F-Test for Linear Constraints
Theorem
If \(\text{rank}(X) = p\), \(\text{rank}(R) = q\), and \(\varepsilon \sim N(0, \sigma^2 I_n)\), then under \(H_0: R\beta = 0\):
\[F = \frac{n-p}{q} \cdot \frac{SSR_c - SSR}{SSR} \sim F(q, n-p)\]
where:
- \(SSR\): sum of squares of residuals in the unconstrained model
- \(SSR_c\): sum of squares of residuals in the constrained model satisfying \(R\beta = 0\)
Proof
Define
- \(V_0 = \{X\beta : R\beta = 0\} = X(\text{Ker}(R))\) (constrained subspace)
Since \(\text{rank}(X) = p\) and \(\text{rank}(R) = q\), it holds that \(\dim(\text{Ker}(R)) = p - q\).
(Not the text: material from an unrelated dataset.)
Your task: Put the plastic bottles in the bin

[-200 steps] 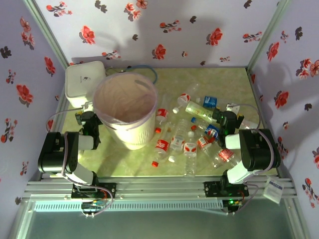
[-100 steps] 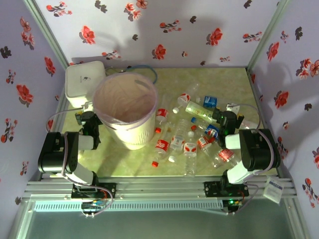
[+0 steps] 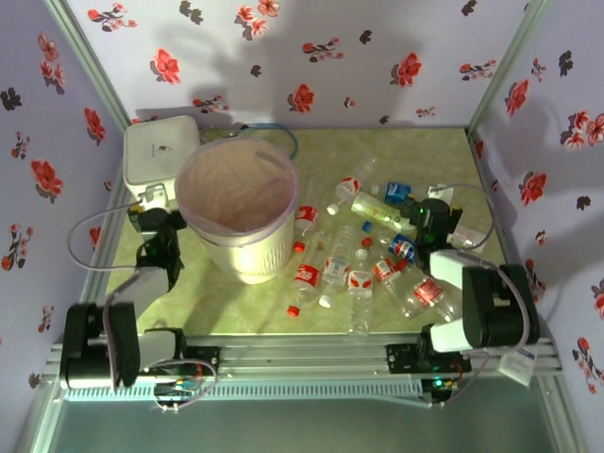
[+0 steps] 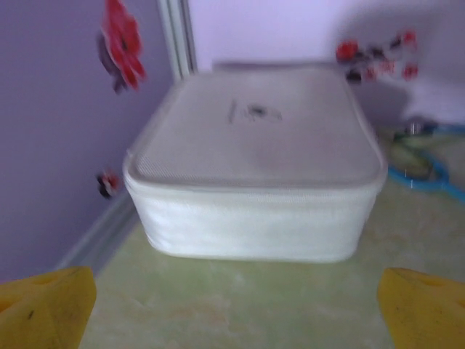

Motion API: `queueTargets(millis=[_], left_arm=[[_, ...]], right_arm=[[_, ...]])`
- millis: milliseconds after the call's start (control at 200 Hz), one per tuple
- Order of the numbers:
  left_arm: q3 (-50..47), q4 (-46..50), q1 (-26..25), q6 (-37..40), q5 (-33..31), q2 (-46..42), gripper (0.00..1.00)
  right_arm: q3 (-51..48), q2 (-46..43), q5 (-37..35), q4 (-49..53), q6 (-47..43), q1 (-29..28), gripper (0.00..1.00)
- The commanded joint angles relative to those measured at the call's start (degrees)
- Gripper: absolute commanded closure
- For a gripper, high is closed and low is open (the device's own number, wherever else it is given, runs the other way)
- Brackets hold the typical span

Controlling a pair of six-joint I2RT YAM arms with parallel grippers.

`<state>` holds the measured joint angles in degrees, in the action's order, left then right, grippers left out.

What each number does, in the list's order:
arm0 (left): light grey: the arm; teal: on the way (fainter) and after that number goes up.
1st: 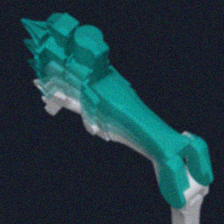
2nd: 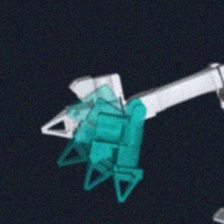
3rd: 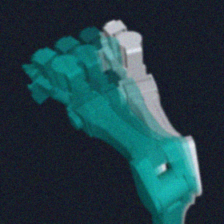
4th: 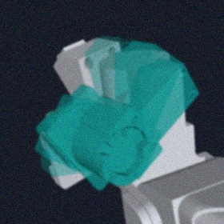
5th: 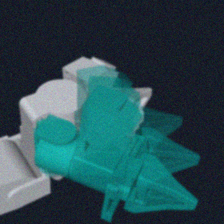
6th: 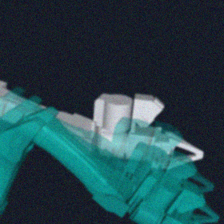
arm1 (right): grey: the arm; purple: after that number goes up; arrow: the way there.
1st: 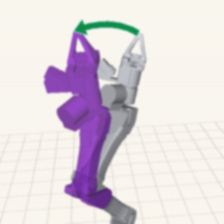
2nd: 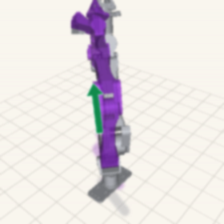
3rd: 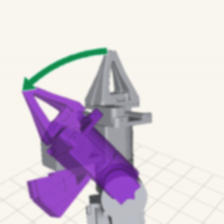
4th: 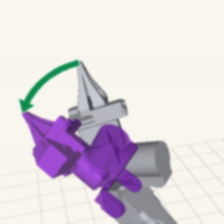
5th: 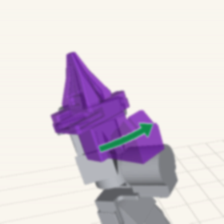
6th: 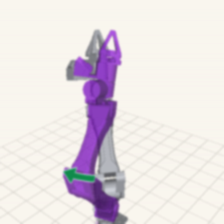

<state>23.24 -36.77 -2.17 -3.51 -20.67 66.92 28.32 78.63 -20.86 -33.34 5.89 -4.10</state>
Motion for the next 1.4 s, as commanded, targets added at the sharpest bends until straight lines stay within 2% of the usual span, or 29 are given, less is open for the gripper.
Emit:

Since \(X\) has full column rank, the \(\beta \mapsto X\beta\) is injective Therefore: \(\dim(V_0) = \dim(X(\text{Ker}(R))) = \dim(\text{Ker}(R)) = p - q\).
We have that
- \(SSR = \|P_{[X]^\perp} Y\|^2\)
- \(SSR_c = \|P_{V_0^\perp}Y\|^2\)
Let us now decompose
\[ Y = P_{[X]^\perp} Y + (P_{V_0^\perp} - P_{[X]^\perp})Y \]
The first term correspond to the residuals, and let us now analyse the second term. For this we use the following useful Lemma.
Hence, projecting the above decomposition on \(V_0^\perp\), we get
\[ P_{V_0^\perp}Y = P_{[X]^\perp} Y + (P_{V_0^\perp} - P_{[X]^\perp})Y \]
Here, \(V_0 \subset [X]\) so that \([X]^\perp \subset V_0^{\perp}\), and we check that
\((P_{V_0^\perp} - P_{[X]^\perp})^2 = (P_{V_0^\perp} - P_{[X]^\perp})= (P_{V_0^\perp} - P_{[X]^\perp})^T\)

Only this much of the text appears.